THE DATA:
•••••

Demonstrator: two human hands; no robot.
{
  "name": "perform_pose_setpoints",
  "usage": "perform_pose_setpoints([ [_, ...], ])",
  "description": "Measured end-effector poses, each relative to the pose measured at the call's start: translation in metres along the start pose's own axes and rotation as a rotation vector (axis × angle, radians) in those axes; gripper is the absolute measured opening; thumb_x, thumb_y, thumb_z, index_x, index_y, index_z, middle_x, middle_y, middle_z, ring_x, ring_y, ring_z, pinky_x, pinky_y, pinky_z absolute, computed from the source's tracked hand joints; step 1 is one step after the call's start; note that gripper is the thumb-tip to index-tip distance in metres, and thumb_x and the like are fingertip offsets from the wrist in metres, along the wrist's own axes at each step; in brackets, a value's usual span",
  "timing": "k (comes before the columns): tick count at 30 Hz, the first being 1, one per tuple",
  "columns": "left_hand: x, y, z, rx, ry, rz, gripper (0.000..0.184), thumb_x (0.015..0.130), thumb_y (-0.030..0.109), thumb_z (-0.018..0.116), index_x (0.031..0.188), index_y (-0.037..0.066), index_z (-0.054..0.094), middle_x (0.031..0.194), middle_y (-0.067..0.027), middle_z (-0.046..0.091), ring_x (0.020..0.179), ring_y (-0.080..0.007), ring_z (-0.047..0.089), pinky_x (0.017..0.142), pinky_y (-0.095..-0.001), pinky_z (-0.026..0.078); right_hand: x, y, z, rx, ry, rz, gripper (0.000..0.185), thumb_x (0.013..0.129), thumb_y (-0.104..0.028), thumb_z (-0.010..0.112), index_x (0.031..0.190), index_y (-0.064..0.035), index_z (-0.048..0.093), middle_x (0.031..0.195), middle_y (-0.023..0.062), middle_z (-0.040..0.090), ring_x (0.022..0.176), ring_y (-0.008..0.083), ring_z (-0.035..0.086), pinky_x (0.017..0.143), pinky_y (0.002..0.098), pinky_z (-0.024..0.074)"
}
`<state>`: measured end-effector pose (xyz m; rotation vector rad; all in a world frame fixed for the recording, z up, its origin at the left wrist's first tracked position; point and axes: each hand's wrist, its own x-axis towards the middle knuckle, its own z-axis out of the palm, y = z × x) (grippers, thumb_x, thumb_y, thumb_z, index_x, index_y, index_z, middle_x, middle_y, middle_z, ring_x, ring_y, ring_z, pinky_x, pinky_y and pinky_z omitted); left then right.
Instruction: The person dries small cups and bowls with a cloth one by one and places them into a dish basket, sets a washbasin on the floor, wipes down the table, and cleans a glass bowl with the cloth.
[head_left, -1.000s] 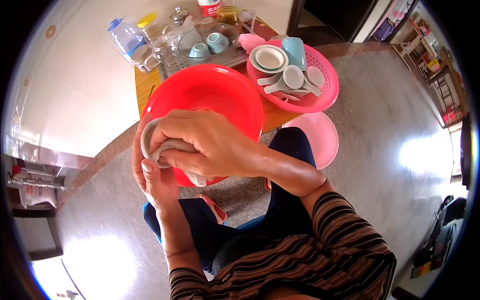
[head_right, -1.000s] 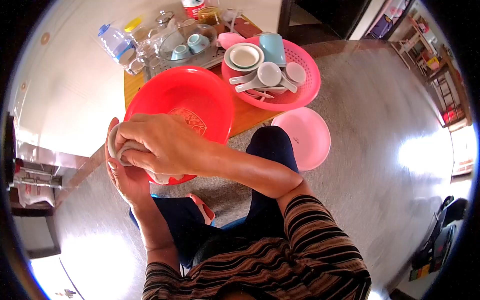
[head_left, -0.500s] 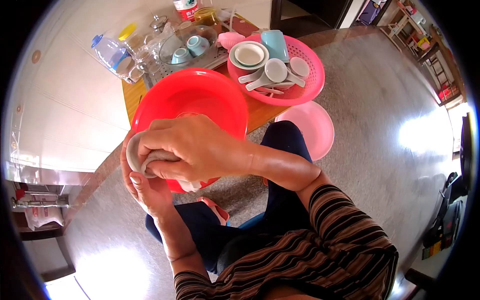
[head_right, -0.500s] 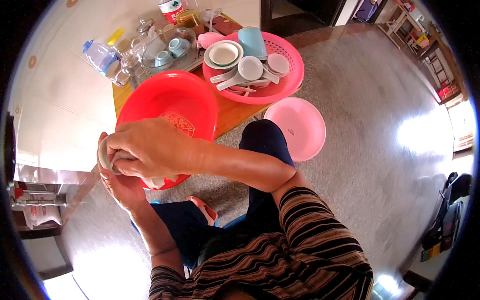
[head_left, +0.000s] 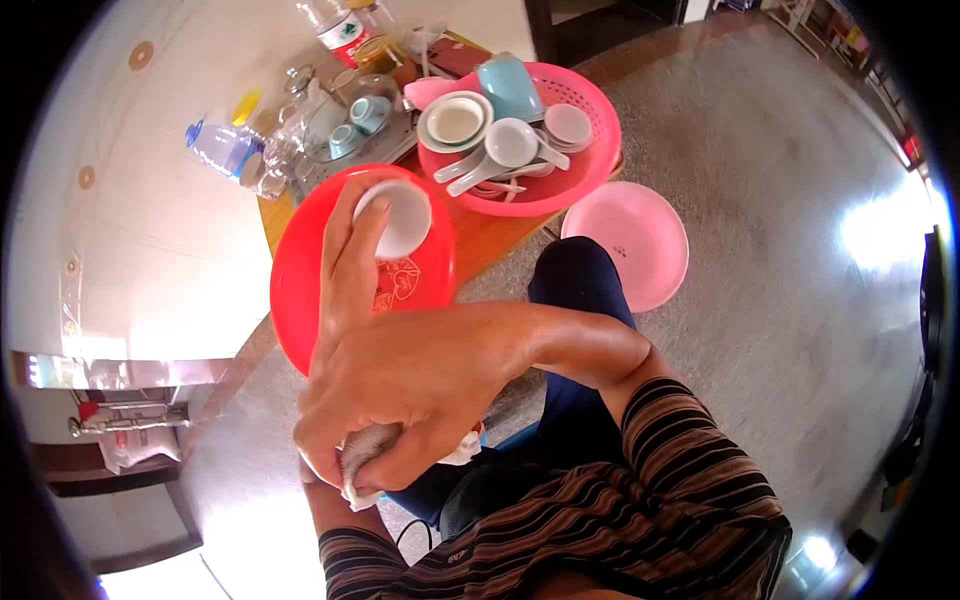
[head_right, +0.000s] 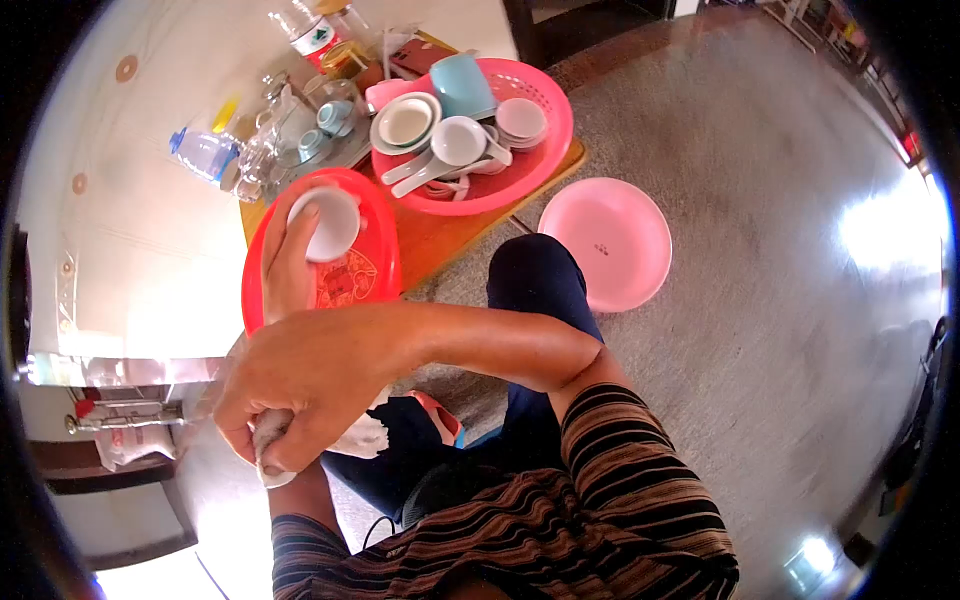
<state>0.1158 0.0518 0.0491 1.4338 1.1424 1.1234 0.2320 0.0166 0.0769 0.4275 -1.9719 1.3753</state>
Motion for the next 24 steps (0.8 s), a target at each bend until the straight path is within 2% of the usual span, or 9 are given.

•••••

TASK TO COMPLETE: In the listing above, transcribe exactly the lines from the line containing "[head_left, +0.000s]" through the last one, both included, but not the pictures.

EXERCISE RESPONSE:
[head_left, +0.000s] 
[head_right, +0.000s] 
<state>0.1158 0.0518 0.0491 1.4338 1.1424 1.1234 0.2320 0.0166 0.0769 0.4275 -1.9719 1.3753</state>
Motion for the next 24 steps (0.8 s), a target at each bend until the straight path is within 2% of the usual span, or 9 are given.

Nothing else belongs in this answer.